Task item
What you write should be an exact copy of the material, from its first line through the line containing "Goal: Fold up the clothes".

-----

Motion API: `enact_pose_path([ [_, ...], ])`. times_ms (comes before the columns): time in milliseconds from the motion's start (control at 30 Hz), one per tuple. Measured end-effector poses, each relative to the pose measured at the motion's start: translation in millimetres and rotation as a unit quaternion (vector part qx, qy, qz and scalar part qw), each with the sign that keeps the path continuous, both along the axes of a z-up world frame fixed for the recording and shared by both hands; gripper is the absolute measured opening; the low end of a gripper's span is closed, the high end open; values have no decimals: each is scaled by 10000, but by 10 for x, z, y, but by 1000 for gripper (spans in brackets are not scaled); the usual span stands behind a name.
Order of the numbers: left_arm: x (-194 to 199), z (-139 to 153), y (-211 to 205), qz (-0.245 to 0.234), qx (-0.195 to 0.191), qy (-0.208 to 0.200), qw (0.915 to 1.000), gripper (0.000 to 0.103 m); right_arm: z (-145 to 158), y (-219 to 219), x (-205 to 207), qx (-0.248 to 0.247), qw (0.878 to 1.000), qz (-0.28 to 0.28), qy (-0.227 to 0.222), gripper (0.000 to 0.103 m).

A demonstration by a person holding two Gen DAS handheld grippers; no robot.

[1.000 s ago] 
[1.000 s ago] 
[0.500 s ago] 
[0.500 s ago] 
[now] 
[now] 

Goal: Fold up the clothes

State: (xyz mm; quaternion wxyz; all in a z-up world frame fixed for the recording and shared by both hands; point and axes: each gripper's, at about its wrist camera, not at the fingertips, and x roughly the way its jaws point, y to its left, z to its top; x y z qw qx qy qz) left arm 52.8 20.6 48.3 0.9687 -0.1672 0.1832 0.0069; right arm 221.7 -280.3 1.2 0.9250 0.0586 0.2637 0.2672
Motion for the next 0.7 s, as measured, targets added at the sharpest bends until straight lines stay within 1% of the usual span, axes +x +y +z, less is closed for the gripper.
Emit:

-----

Your response
Motion API: `enact_pose_path([ [_, ...], ])`. times_ms (comes before the columns): time in milliseconds from the motion's start (control at 30 Hz), one per tuple. Measured end-effector poses, each relative to the pose measured at the motion's start: translation in millimetres and rotation as a unit quaternion (vector part qx, qy, qz and scalar part qw), each with the sign that keeps the path continuous, both along the axes of a z-up world frame fixed for the recording and shared by both hands; gripper is the absolute measured opening; the low end of a gripper's span is closed, the high end open; values have no decimals: each is scaled by 10000, but by 10 for x, z, y, but by 1000 for gripper (spans in brackets are not scaled); the usual span stands behind a name.
Order of the numbers: left_arm: x (-194 to 199), z (-139 to 153), y (-211 to 205), qz (-0.245 to 0.234), qx (-0.195 to 0.191), qy (-0.208 to 0.200), qw (0.915 to 1.000), gripper (0.000 to 0.103 m); right_arm: z (-145 to 158), y (-219 to 219), x (-205 to 207), qx (-0.248 to 0.247), qw (0.878 to 1.000), qz (-0.28 to 0.28), qy (-0.227 to 0.222), gripper (0.000 to 0.103 m).

A demonstration by a person holding two Gen DAS handheld grippers; no robot.

[1.000 s ago] 
[1.000 s ago] 
[0.500 s ago] 
[0.500 s ago] 
[now] 
[now] 

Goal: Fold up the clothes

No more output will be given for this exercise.